Warthog Life Insurance
There’s One Lucky Hog Rooting Around In Mozambique
By Mike Arnold
Originally published in the March/April 2024 issue of Safari Magazine.
“Right over the top of him,” I said as I watched a heavy-tusked warthog disappear into the Miombo forest edge at a full gallop.
“That was a quick snapshot,” said PH Julian Moller. “Don’t beat yourself up about it.”
But I knew better. The boar had run straight away from us. All I’d needed to do was hold low on his backside, and we would have had our trophy. Instead, I held on the root of his tail and all we had was a startled hog.
This was the first animal I shot at on my first safari to Zambeze Delta Safaris in Mozambique. Thankfully, I would not miss another shot on this first safari. But, when I came back for a second safari, things didn’t go as well.
My main purpose for heading to Coutada 11 in May and in July 2021 was to collect material for my book, “Bringing Back the Lions.”
Part of that research involved hunting several species found in abundances in that expansive hunting concession of more than 7,700 square miles. And it was full of game.
According to recent surveys, there were more than 30,000 Cape buffaloes, 3,000 sable antelopes and 25,000 waterbucks. These numbers are even more staggering when you consider that very few individuals of these three species, or any other species in Coutada 11, were hunted to near extirpation by fighting factions during the country’s horrible civil war that lasted from 1977 to 1992 when there were 1,200 Cape buffaloes, a few hundred waterbucks at most, and 30 sables.
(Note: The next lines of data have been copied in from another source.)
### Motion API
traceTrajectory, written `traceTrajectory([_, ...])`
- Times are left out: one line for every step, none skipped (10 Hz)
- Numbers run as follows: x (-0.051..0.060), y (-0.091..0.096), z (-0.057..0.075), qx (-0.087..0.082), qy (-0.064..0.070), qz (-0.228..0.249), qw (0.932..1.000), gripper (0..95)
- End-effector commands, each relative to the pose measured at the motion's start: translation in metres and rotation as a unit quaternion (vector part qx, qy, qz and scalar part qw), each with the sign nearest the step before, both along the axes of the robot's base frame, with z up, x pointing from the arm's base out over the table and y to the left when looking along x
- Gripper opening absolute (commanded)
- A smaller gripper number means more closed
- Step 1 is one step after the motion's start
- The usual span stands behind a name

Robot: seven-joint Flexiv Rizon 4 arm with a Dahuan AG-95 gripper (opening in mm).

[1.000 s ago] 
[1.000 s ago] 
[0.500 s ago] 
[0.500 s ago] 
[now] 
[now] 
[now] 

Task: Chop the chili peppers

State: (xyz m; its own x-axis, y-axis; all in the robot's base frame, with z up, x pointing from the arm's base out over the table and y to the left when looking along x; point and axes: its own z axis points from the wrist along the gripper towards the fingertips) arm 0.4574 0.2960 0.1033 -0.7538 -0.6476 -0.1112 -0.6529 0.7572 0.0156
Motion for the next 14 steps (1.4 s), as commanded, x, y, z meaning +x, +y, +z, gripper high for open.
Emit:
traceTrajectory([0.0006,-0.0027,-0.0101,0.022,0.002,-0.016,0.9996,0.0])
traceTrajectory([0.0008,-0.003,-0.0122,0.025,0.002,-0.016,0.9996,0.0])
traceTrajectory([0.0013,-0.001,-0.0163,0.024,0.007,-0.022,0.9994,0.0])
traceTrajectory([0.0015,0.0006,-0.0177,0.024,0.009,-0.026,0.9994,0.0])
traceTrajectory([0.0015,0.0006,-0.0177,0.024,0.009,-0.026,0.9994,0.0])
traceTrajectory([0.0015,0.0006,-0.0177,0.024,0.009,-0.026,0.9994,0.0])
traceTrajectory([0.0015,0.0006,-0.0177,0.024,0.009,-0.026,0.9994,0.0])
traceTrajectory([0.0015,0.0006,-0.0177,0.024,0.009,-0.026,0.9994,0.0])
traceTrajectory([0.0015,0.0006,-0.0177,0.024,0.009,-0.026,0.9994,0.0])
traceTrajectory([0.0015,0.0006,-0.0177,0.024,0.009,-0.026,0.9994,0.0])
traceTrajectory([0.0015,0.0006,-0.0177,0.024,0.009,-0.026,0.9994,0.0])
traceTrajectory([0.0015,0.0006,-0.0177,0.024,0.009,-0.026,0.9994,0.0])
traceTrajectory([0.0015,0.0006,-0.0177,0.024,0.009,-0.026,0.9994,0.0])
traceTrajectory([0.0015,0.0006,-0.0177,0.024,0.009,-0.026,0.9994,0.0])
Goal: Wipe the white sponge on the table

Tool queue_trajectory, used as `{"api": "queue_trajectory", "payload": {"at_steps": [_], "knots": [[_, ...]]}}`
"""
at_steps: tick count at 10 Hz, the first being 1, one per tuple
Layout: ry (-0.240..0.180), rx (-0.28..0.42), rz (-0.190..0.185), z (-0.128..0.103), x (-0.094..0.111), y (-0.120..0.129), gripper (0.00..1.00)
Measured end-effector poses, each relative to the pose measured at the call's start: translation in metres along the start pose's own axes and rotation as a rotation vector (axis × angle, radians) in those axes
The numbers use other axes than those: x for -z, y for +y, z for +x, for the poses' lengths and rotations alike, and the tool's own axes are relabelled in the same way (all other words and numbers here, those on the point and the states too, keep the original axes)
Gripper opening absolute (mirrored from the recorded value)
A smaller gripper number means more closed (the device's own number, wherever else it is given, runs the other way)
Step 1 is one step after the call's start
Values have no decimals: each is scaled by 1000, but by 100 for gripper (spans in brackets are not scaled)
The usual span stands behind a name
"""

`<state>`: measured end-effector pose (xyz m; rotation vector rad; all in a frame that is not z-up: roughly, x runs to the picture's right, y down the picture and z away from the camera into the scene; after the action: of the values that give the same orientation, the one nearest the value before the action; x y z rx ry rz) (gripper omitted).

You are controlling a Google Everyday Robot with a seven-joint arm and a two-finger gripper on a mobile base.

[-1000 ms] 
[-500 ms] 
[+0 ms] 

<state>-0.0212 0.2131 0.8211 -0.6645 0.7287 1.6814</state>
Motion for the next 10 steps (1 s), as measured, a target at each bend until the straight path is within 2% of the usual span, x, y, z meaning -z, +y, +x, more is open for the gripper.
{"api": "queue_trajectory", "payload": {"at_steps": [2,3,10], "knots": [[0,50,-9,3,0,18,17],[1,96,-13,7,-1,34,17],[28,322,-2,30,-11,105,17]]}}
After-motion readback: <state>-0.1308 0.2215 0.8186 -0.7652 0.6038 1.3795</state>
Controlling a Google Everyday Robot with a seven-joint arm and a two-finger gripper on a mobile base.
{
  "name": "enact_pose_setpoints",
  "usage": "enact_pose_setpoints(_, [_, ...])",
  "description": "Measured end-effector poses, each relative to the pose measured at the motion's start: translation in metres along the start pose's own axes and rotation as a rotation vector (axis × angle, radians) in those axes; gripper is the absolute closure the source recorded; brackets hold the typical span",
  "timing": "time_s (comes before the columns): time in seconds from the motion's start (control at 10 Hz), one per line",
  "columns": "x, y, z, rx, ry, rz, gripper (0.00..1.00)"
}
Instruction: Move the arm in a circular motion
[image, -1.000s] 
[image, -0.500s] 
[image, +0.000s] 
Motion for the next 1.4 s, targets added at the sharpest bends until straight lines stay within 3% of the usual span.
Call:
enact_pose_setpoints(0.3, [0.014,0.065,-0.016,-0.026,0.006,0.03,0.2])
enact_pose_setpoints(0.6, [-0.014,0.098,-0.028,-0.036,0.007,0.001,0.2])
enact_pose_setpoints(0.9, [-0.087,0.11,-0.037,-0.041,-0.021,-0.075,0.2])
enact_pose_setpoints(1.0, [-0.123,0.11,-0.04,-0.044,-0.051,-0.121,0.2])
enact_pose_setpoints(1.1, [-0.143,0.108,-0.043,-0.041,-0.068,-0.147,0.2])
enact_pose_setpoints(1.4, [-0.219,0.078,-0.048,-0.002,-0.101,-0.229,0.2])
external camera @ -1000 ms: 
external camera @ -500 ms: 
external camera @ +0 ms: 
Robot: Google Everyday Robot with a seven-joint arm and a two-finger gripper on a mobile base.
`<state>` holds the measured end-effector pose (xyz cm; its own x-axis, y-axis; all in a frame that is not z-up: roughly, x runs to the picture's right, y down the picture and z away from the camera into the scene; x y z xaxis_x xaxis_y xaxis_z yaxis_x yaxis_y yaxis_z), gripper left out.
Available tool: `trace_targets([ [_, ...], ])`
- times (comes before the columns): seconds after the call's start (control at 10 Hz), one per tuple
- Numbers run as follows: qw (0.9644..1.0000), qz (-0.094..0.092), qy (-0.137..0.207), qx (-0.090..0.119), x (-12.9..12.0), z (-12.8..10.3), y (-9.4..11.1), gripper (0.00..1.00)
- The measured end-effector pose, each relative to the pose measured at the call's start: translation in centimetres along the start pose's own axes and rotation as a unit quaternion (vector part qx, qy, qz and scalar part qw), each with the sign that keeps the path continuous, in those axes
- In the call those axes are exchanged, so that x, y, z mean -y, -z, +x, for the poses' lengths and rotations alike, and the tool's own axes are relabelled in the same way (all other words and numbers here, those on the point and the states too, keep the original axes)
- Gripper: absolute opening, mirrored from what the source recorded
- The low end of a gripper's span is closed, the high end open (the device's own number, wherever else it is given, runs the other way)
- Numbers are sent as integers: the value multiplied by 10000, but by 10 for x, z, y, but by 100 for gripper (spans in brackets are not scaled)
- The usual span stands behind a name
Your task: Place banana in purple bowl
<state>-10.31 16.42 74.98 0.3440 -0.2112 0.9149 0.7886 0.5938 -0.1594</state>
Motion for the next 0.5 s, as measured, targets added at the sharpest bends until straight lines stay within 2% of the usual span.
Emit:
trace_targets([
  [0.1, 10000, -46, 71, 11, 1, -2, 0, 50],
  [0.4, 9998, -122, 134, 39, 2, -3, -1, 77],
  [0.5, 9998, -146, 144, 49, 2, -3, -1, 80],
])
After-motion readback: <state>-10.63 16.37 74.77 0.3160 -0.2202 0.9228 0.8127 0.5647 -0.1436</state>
Game animals of all sorts, as well as birds, insects, reptiles and amphibians now abound in Coutada 11’s protected environs.
During my visits to the Zambeze Delta Safari concession, one of the most seen species was Phacochoerus africanus, or the common warthog. Its Latin name, Phacochoerus, is a combination of two Greek words, phakos meaning mole or wart and khoiros meaning pig or hog.
We never seemed out of sight of these unusual looking mammals. Whether on the grass landing strip 100 yards from camp, or at the furthest borders of the hunting concession, warthogs trotted away at the approach of vehicles, tails held straight up like aerials searching for a signal.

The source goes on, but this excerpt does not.